Kent State's Wick Poetry Center participating in global poem for Ukraine

The May Prentice House is home to Kent State University's Wick Poetry Center.
The May Prentice House is home to Kent State University's Wick Poetry Center.

The Wick Poetry Center at Kent State University is asking people to contribute a line to “Dear Ukraine,” a global community poem that provides a space for individuals around the world to speak to the unfolding atrocities of the war against Ukraine and its people.

The poem is drawn from Julia Kolchinksy Dasbach’s poem of the same name. Visitors to the site will be able to read translations of the user-submitted poems in English, Ukrainian, Russian or Polish. The center is also asking for donations to Kent State’s Ukrainian Scholar Support Fund or the university's special UNICEF campaign.

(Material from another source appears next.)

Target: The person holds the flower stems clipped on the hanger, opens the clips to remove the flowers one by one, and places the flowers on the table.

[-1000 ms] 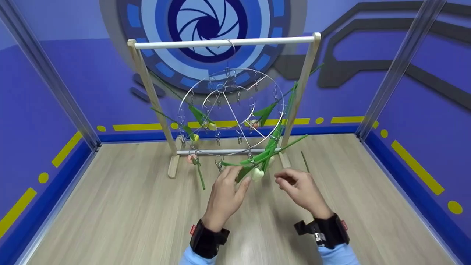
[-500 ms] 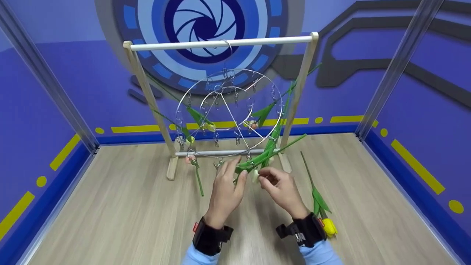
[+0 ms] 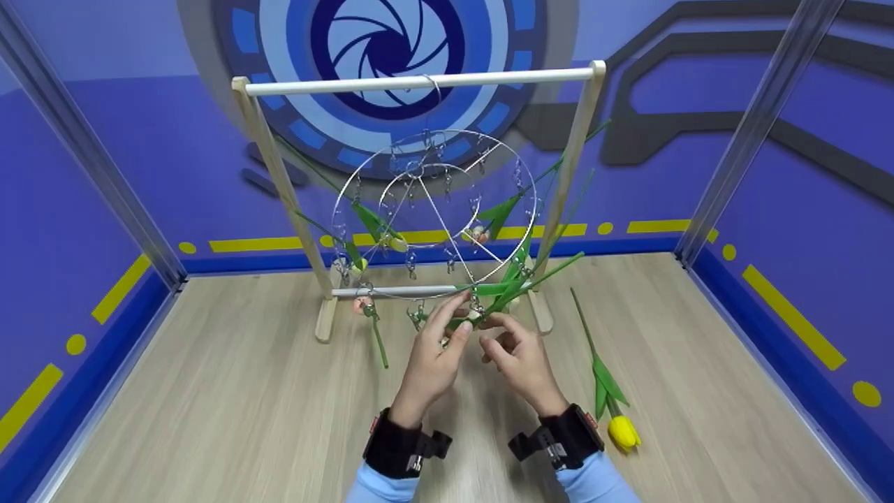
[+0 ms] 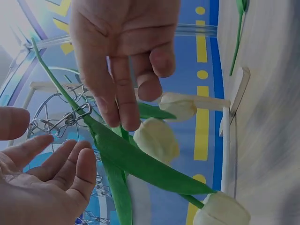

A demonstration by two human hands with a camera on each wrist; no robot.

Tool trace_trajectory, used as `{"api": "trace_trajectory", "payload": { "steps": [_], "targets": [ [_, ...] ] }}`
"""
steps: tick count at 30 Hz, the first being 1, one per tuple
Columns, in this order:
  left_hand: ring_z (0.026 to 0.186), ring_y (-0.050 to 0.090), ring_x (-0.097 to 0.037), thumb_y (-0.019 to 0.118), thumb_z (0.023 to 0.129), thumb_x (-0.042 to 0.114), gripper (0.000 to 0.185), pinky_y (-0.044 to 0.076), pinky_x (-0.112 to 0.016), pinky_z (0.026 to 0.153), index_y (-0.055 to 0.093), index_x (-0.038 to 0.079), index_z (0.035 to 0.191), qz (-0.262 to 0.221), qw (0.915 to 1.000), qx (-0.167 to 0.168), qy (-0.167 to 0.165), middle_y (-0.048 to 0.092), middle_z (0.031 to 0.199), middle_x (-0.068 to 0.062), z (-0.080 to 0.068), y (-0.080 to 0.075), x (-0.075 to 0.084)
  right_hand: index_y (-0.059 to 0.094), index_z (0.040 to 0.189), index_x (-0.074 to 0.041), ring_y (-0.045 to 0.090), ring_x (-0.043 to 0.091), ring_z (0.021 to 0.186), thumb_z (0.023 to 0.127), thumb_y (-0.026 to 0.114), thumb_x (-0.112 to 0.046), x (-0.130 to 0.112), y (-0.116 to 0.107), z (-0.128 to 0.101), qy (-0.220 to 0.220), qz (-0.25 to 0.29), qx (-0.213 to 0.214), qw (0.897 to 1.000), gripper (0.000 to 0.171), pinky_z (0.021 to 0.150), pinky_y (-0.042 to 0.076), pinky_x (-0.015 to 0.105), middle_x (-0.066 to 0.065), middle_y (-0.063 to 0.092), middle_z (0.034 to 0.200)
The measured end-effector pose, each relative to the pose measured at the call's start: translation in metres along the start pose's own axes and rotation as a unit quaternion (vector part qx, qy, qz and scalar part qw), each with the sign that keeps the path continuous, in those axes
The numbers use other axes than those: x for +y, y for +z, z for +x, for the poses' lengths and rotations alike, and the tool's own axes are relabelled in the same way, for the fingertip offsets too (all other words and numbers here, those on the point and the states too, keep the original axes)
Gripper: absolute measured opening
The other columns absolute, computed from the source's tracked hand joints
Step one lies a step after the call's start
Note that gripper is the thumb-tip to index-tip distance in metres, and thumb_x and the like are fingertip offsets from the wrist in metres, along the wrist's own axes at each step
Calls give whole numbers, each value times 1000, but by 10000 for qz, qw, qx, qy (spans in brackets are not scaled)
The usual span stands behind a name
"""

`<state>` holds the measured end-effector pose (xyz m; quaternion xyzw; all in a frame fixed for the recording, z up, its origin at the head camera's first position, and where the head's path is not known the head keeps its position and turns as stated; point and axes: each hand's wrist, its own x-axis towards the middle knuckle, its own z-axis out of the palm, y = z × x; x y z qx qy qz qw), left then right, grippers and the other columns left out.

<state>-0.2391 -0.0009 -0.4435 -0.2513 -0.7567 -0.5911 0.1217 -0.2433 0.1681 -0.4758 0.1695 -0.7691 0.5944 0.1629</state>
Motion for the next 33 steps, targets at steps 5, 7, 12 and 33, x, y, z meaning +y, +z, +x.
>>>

Kolchinsky Dasbach emigrated from Dnipro, Ukraine as a Jewish refugee in 1993, when she was 6 years old and grew up in a Russian-speaking household. She is the author of "The Many Names for Mother," winner of the Stan and Tom Wick Poetry Prize; "Don't Touch the Bones," from Lost Horse press, publisher of a Contemporary Ukrainian Poetry Series; and the forthcoming "40 WEEKS."

Dear Ukraine is a Traveling Stanzas project of Kent State University’s College of Arts and Sciences’ Wick Poetry Center, with support from the School of Peace and Conflict Studies.